Task description:
In the material below, find the line containing "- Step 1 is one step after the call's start" and output it and all lines after it exactly, through the last one, without the pictures.

Information provided:
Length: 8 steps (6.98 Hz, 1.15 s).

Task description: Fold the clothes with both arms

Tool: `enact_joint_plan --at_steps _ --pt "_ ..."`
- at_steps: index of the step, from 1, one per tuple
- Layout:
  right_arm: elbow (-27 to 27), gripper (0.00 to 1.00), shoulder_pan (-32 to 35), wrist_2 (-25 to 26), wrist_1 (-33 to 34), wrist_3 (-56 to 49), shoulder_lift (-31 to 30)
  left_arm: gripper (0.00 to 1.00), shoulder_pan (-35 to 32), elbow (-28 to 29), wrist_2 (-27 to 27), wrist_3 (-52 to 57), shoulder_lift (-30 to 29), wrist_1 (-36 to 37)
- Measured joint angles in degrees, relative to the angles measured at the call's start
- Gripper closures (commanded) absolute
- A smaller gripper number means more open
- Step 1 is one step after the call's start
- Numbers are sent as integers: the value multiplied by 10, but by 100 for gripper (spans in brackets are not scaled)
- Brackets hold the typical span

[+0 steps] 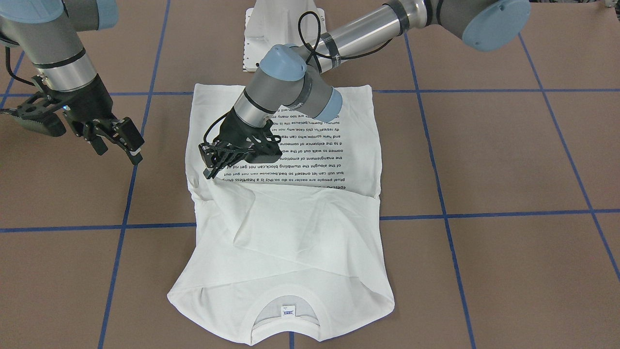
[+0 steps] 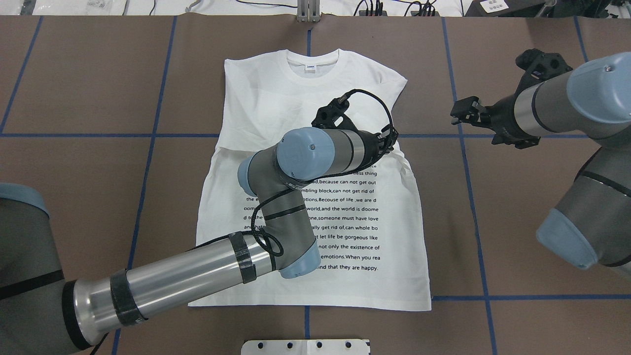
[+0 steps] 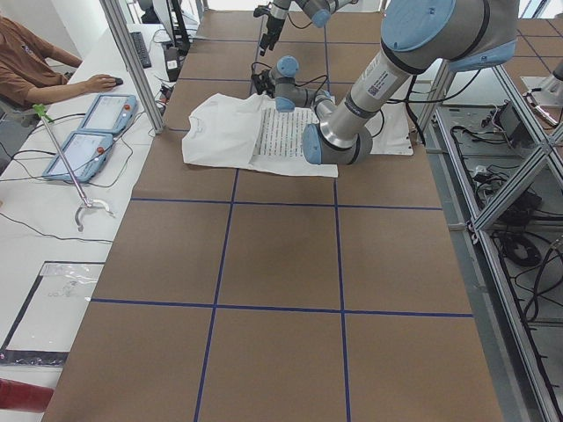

Your solution:
- Step 1 is one step after the call's start
- Numbers are sent as integers: the value multiplied by 10, but by 100 for gripper (spans in brackets are not scaled)
- Brackets hold the typical span

[+0 steps] 
[+0 steps] 
[+0 steps] 

A complete answer has now been given to the exercise.